Il Bello ci obbliga, ci intima di avere riguardo. Bisogna proteggere il Bello. È un compito urgente, un obbligo dell’umanità
quello di proteggere la terra poiché essa è bella, bellissima. Nella prefazione del suo ultimo libro Byung Chul Han, Elogio della terra. Un viaggio in giardino edito da Nottetempo, con le illustrazioni di Isabella Gresser e la traduzione di Simone Anglan-Buttazzi, il monito è chiaro. “Dinanzi alla digitalizzazione del mondo si rende necessaria una sua riromanticizzazione, la riscoperta della terra, della sua poetica, il ripristino della sua dignità di cosa segreta, bella, elevata … dovremmo di nuovo imparare a stupirci della terra, della sua bellezza ed estraneità. Della sua unicità”.
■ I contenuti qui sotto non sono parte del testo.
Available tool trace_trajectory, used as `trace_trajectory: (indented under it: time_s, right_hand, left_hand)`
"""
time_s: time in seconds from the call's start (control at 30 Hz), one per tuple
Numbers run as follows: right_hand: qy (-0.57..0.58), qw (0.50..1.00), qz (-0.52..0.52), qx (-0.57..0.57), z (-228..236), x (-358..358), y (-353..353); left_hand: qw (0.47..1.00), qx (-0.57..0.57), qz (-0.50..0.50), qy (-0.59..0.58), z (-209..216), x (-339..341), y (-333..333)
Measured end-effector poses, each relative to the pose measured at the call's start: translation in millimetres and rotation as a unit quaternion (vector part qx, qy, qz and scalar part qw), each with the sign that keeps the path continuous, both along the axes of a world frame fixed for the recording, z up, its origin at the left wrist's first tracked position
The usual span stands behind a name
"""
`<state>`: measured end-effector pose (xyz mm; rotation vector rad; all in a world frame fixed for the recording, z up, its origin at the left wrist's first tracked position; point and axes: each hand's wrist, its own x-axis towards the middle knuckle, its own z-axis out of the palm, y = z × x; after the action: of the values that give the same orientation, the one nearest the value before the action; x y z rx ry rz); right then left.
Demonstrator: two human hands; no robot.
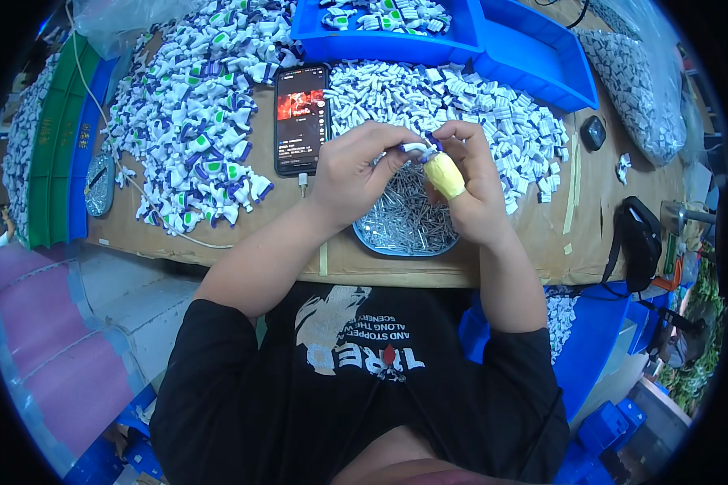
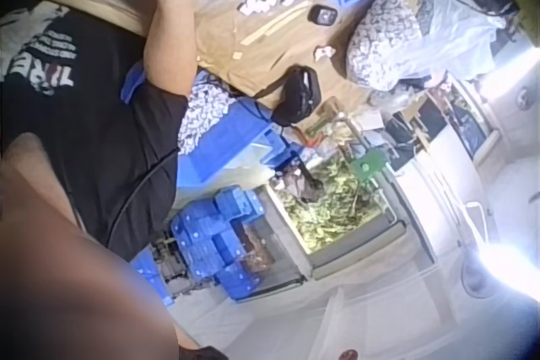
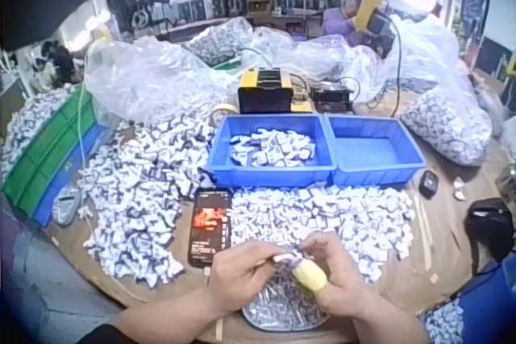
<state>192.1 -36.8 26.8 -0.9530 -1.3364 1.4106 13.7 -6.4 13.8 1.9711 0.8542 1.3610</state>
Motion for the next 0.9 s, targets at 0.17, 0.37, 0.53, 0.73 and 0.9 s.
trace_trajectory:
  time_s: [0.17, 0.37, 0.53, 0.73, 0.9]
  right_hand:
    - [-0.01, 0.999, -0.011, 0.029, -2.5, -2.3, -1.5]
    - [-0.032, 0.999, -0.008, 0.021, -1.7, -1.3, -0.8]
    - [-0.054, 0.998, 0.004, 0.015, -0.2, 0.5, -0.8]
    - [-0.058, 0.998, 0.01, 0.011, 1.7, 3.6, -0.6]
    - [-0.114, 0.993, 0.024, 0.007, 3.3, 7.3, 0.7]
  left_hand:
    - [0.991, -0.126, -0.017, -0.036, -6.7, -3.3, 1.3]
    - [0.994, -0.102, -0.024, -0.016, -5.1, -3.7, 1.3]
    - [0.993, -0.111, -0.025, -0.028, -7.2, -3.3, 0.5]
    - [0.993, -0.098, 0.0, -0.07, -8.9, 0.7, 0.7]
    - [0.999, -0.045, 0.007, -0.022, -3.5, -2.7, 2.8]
Han torna con la sua filosofia del vivere moderno e con la consueta chiarezza, perfettamente centrato nel mondo parla del suo giardino, nato quasi per caso e diventato imprescindibile per la sua anima e il suo pensiero. Cita Novalis “Nel momento in cui do a ciò che è comune un senso elevato, a ciò che è consueto un aspetto pieno di mistero, al noto la dignità dell’ignoto, al finito un’apparenza infinita io lo rendo romantico”.
Ed è tutto lì, nella ricerca di un romanticismo perduto che passa dalla riscoperta della natura, nella sua grandezza, nello stupore, nell’incanto e nella bellezza. Studia gli alberi, le sue foglie, i rami, i fili d’erba e dice “invidio moltissimo le piante, capaci di rinnovarsi, rianimarsi, ringiovanirsi. C’è sempre un nuovo inizio. Perché solo l’uomo non può?”. Rinascere come un fiore.
Canta gli anemoni, i colchici d’autunno che “conferiscono al giardino un’aura senza tempo. Sono canti dell’alba”, il croco, la rosa di Natale, le ortensie, “inebrianti, a illuminare le ombre”.
Nella terra e nelle sue meraviglie la salvezza, perché “lo sperare è la modalità temporale del giardino, per cui il mio elogio della terra è rivolto alla terra che verrà”.